Kegiatan yang digelar pada Senin (22/6/2026) pagi itu, berlangsung di lahan Kelompok Tani Nusantara Bersatu Sub-Poktan Teluk Unggang, Desa Padangin RT 03, Kecamatan Muara Harus, Kabupaten Tabalong.
Hadir dalam kegiatan tersebut Kapolsek Muara Harus IPTU Abdul Gani, Camat Muara Harus, perwakilan Balai Penyuluh Pertanian Kecamatan Muara Harus, serta anggota Kelompok Tani Nusantara Bersatu Sub-Poktan Teluk Unggang.
Penanaman dilakukan di lahan milik anggota kelompok tani dengan luas sekitar 1,3 hektare, yang tersebar di tiga lokasi.
Benih yang digunakan merupakan jagung pakan hibrida varietas Titian 19, yang merupakan bantuan dari Dinas Ketahanan Pangan, Perikanan, dan Pertanian Kabupaten Tabalong.
Proses penanaman dilakukan menggunakan metode tugal, dengan memanfaatkan sumber air tadah hujan dan penyiraman. Tanaman jagung tersebut diperkirakan akan memasuki masa panen pada Oktober 2026.
Kapolres Tabalong AKBP Wahyu Ismoyo J melalui Kasi Humas Polres Tabalong IPTU Heri Siswoyo, mengatakan kegiatan tersebut merupakan bentuk komitmen Polres Tabalong dalam mendukung program ketahanan pangan yang dicanangkan pemerintah.
“Melalui kegiatan ini, Polres Tabalong menunjukkan komitmennya dalam mendukung program ketahanan pangan pemerintah, sekaligus memperkuat sinergi dengan pemerintah daerah, penyuluh pertanian, dan masyarakat dalam meningkatkan produktivitas sektor pertanian,” ujarnya.

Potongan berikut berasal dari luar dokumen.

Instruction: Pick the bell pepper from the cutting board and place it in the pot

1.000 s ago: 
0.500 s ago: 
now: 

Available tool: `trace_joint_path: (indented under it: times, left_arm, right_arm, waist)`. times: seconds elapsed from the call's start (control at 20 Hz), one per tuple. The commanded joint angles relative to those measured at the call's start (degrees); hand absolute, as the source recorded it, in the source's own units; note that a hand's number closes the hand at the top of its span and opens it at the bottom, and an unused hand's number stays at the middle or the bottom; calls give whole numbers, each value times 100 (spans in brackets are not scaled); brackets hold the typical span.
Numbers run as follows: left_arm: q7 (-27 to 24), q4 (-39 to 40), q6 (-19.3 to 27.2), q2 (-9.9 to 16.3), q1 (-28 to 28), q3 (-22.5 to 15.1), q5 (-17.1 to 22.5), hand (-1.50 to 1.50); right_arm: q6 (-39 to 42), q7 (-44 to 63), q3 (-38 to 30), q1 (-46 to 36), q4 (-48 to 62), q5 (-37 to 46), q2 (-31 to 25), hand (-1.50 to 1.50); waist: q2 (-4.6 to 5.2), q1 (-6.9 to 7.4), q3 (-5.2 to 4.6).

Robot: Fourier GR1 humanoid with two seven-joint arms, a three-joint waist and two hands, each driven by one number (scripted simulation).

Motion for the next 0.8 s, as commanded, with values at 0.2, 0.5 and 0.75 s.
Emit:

Baca Juga: Tiga Rumah di Kelua Tabalong Terbakar, Kerugian Ditaksir Capai Ratusan Juta Rupiah
Baca Juga: Tinjau RSUD HBK, Bupati Tabalong Siapkan Tambahan Dokter Spesialis
Meski demikian, sejumlah tantangan masih dihadapi dalam pengembangan budidaya jagung di lokasi tersebut. Di antaranya ketergantungan lahan terhadap curah hujan, potensi serangan hama seperti ulat dan monyet, serta kondisi lahan dataran rendah yang rentan tergenang air.